Both the line with "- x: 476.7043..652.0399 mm" and the line with "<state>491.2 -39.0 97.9" in the records below must appear in the output, along with every line between them, exactly and with nothing added.
*** Data extract Section Begins ***
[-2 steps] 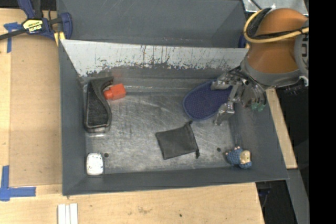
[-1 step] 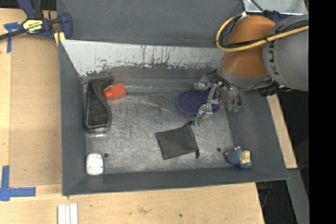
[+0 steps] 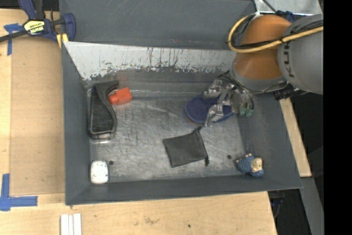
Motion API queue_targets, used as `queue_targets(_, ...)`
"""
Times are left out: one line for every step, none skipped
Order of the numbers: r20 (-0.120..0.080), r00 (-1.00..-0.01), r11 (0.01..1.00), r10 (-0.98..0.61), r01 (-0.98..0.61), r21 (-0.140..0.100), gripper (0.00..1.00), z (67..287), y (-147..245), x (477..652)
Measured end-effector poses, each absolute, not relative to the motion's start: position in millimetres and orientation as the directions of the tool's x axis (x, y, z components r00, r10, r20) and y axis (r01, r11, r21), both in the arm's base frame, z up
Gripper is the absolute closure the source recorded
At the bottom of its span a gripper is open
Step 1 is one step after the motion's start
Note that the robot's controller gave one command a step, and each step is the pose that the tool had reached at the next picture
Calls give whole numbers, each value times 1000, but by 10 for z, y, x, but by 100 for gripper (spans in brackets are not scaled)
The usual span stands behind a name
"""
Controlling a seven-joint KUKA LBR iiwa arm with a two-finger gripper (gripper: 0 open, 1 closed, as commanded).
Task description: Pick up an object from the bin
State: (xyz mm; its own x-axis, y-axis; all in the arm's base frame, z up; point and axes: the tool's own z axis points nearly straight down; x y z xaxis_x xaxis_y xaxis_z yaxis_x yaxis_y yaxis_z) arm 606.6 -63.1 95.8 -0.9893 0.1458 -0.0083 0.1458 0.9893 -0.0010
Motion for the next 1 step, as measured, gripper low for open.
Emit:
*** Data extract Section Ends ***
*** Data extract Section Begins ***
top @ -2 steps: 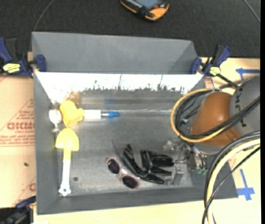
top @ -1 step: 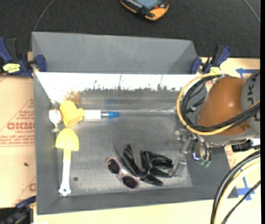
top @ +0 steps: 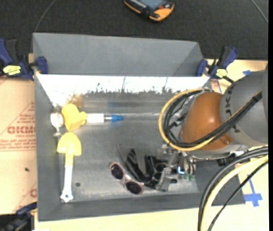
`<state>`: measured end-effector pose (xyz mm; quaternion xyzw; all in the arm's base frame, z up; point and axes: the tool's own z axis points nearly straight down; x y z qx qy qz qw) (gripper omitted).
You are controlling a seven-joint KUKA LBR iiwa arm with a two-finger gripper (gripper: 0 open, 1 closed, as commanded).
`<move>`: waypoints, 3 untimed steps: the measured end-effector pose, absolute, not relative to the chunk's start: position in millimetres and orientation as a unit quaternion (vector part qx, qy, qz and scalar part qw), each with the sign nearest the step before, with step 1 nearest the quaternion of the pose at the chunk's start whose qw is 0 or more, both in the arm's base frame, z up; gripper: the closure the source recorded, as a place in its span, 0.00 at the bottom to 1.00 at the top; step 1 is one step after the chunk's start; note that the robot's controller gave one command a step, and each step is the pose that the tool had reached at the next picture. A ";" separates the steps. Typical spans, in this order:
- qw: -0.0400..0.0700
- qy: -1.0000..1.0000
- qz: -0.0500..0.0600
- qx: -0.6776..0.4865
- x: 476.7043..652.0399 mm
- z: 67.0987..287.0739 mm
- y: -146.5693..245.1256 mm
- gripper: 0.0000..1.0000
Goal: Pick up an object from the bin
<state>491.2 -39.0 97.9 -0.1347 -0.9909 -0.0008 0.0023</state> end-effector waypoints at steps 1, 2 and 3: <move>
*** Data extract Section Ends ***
## Written answer
- x: 476.7043..652.0399 mm
- z: 67.0987..287.0739 mm
- y: -146.5693..245.1256 mm
- gripper: 0.0000..1.0000
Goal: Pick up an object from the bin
<state>491.2 -39.0 97.9 -0.1347 -0.9909 -0.0008 0.0023</state> end-effector waypoints at steps 1, 2 and 3: <move>

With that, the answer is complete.